It started off alright, almost like an adventure novel, and it was built up like that — a completely naïve Adonis rescued by a promiscuous nurse. This ‘stranger’, Mike, is actually the only heir of Mars and as a man owns the entire planet. His pedigree is also A1, so that he is so wealthy in the first place that he should be using money as anything other than money itself. The premise was intriguing — a wealthy man who had no idea of his wealth, and having to relearn the culture of his birth.

Image by Goodreads

That’s where it drew me in, because the Man from Mars forced me to also rethink the slippery concepts of language, how it can be used to good use or to deceive. For some, Mike is a political threat and sitting on a ridiculous amount of asset to extort. The time that Mike was in a hospital as a patient and barely understanding human nature were the best parts of the book. The book fast went downhill after his rescue, and we meet the obnoxious lawyer / physician Jubal Harshaw.

Smith becomes Harshaw’s client, and while I enjoyed Jubal’s monologue on whether to take on Mike as a client or to leave him to the dogs, his presence just became a constant annoyance after as he goes into full Karen mode. He also dubiously has three hot secretaries hanging by the pool all day, ready to take his words of inspirations so he can peddle them off to publishers. There’s something that rubs wrong with this closet pervert that’s too smart for his own good.

The plot take turns that you would never expect to — Mike got to keep his wealth, became a terrible magician, ended up eloping with the promiscuous nurse, learned to laugh because he finds out that human beings are no better than monkeys, and started taking over the world. In the meantime he can “discorporate” other people at will and is willing to teach others this knowledge in the process. He became a cult hero, starting his own religion with himself as the messiah where free love flows freer than Trump’s outbursts. Mike was in the quest for world domination.

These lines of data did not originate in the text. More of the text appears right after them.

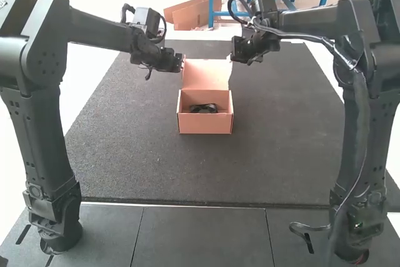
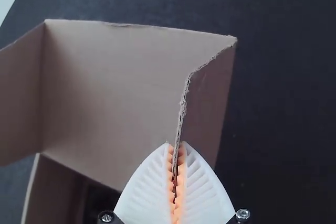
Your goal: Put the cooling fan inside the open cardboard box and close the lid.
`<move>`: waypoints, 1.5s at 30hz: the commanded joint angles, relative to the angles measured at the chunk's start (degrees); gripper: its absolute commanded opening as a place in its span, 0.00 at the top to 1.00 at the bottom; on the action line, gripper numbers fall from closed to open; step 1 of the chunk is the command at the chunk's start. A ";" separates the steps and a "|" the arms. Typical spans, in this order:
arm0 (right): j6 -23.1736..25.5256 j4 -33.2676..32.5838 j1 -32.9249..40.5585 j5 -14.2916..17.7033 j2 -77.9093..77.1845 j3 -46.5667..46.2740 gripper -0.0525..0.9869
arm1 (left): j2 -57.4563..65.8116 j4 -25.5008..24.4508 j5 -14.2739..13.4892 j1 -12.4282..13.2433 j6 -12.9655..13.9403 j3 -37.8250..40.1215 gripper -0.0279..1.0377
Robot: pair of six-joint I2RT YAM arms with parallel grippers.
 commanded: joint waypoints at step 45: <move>-0.39 -3.80 3.89 -0.94 -12.78 -11.89 0.96 | -8.88 -7.63 0.42 -1.97 -0.20 -1.31 0.07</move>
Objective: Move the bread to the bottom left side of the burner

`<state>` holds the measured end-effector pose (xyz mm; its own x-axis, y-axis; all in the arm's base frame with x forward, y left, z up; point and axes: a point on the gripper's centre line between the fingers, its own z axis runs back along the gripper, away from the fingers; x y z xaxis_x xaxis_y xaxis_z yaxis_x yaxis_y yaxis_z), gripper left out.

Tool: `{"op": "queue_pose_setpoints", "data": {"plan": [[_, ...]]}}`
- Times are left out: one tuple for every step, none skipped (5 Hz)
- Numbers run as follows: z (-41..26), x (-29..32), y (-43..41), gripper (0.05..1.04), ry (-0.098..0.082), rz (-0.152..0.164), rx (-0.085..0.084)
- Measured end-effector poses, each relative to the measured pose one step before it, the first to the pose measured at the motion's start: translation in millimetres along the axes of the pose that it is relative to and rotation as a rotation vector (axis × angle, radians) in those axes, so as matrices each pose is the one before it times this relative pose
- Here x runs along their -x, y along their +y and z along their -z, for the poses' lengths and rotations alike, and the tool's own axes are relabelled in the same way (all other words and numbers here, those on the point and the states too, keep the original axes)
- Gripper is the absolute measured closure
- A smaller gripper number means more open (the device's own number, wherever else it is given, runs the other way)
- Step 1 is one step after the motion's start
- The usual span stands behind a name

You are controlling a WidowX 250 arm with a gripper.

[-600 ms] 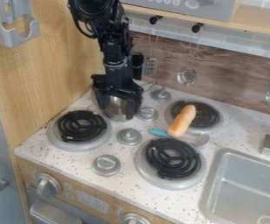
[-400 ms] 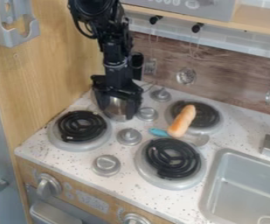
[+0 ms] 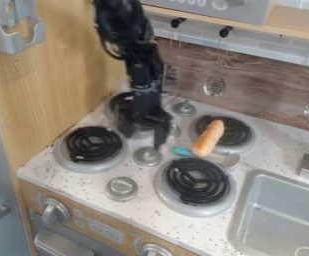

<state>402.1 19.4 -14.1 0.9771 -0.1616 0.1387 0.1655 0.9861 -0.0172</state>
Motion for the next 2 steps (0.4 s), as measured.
{"op": "queue_pose_setpoints", "data": {"plan": [[13.12,-20.47,-17.75,0.085,-0.0241,0.0332,0.0377],[6.06,-14.87,-13.45,0.085,-0.016,-0.0078,0.0367]]}}
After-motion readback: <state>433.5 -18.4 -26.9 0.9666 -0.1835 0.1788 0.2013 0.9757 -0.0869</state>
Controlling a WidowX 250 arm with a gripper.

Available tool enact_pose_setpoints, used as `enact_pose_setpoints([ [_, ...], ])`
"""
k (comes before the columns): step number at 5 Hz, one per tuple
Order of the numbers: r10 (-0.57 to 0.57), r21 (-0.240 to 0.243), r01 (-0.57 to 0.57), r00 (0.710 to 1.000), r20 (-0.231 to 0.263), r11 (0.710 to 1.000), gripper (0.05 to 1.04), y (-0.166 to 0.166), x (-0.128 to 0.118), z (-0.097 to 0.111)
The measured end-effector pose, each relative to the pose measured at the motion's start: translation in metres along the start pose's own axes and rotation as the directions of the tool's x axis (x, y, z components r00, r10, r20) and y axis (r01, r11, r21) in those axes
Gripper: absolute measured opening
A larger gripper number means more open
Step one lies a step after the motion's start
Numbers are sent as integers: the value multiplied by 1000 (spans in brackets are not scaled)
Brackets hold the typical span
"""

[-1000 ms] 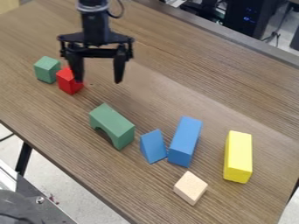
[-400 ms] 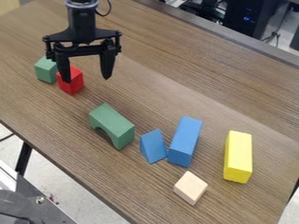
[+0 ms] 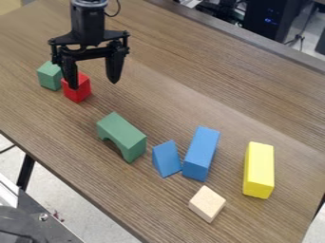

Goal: Put the red cube on top of the blue rectangular block

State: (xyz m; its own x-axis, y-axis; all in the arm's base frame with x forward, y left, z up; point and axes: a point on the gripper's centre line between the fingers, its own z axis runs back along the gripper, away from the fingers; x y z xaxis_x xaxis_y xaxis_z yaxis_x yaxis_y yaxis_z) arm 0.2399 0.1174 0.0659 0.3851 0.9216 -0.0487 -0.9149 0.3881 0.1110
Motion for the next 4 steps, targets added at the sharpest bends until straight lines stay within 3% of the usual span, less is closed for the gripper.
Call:
enact_pose_setpoints([
  [1, 142, -1, -142, 990, -11, 990, 998, 6, 6, -4],
  [3, 214, -41, -216, 976, -43, 976, 998, 14, 18, -10],
  [4, 233, -34, -235, 970, -65, 971, 998, 18, 23, -15],
])
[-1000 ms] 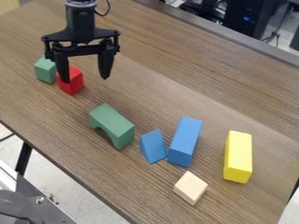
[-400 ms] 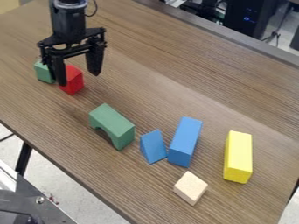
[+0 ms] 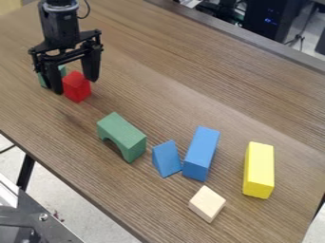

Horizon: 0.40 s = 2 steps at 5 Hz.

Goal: Put the red cube on top of the blue rectangular block

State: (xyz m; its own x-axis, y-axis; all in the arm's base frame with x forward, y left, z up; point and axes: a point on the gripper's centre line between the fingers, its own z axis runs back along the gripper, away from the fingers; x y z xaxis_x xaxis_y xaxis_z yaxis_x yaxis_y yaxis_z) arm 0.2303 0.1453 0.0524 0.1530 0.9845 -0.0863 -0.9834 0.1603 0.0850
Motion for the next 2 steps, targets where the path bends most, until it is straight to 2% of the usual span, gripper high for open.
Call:
enact_pose_setpoints([
  [1, 32, -28, -32, 999, -17, 999, 998, -4, 9, 0],
  [2, 50, -29, -51, 998, -31, 998, 999, -10, 15, -7],
])
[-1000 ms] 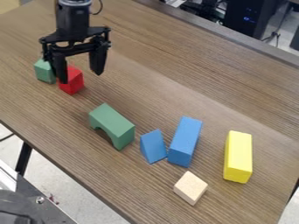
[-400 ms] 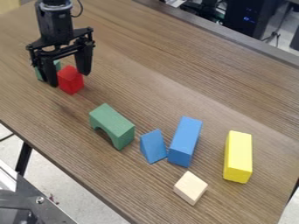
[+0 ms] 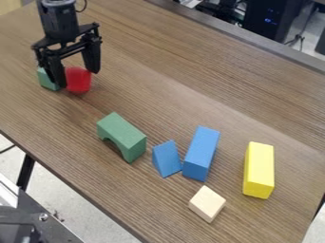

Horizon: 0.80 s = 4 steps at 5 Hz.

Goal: Put the red cube on top of the blue rectangular block

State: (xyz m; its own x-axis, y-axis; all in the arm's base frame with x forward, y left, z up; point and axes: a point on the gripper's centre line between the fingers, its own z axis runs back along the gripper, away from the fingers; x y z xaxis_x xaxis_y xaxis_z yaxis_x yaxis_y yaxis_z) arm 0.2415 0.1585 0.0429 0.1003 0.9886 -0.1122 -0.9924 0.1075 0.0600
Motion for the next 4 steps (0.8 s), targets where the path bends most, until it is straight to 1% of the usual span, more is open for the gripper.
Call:
enact_pose_setpoints([
  [1, 39, 19, -38, 999, -24, 999, 999, 2, 4, -8],
  [2, 48, 21, -47, 999, -26, 999, 999, -1, 9, -10],
  [3, 52, 21, -52, 998, -19, 998, 962, -3, 12, -10],
  [4, -177, -2, 178, 984, 8, 984, 773, -6, 16, -11],
])
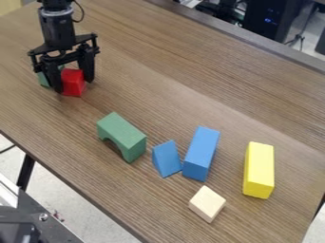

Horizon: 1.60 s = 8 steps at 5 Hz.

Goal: Put the red cube on top of the blue rectangular block

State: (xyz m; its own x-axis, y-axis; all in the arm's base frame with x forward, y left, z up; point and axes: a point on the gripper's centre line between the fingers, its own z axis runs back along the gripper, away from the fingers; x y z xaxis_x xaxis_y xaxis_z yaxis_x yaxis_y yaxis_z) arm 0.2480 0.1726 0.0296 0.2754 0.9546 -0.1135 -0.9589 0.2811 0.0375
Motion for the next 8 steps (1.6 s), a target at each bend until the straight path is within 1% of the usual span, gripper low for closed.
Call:
enact_pose_setpoints([
  [1, -164, 62, 161, 985, 60, 985, 770, 2, -6, 7],
  [2, -410, 65, 405, 907, 100, 912, 770, -13, -41, 25],
  [3, -607, 89, 602, 776, 172, 794, 770, -18, -74, 46],
  [4, -777, 154, 767, 582, 241, 623, 770, -29, -119, 65],
  [5, -906, 187, 894, 370, 204, 407, 770, -41, -164, 61],
  [6, -978, 163, 973, 141, 155, 166, 770, -53, -199, 45],
  [7, -993, 160, 984, -92, 72, -80, 770, -57, -226, 28],
  [8, -971, 163, 960, -237, 30, -229, 770, -67, -245, 21],
])
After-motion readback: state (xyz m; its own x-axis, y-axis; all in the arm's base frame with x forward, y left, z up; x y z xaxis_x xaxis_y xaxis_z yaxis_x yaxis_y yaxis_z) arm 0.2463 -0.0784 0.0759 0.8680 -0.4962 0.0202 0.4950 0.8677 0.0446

So what is the charm here, that it became a bestseller in 1961, that this book is in most notable book lists? This is the most frustrating book this year that I “accidentally” abused my kitchen floor with it and if I would, make a bonfire out of it. The characters are unlikeable, most of them are obnoxious. Towards the middle of the book, everything weird happens, yet nothing really does. The intrigue dies somewhere in the middle, and the book just got boring.

There was a line here that really bothered me, which would bother any normal person as well. What’s worse, it is quoted by one of the female characters:

“Nine times out of ten, if a girl gets raped, it’s at least partly her own fault.”

It turns out to be the most popular line in the book. The attitudes of the men here towards women are nothing short than misogynistic, especially when Mike started preaching free love. Jubal’s treatment of his assistants bother me endlessly, and the book lacks a strong female character despite their heavy presence in the book. It is also a racist book. Look at Heinlein’s demeaning portrayal of Dr Mahmoud, who Jubal calls “Stinky” while also belittling his Muslim beliefs.

And this book kept going for 500 off pages, taking turns here and there before the over-the-top conclusion. By that time, I didn’t react with a wtf moment because I no longer cared. The fact that I finished this book was a greater achievement than finishing Ulysses, because it was such a fucking drag.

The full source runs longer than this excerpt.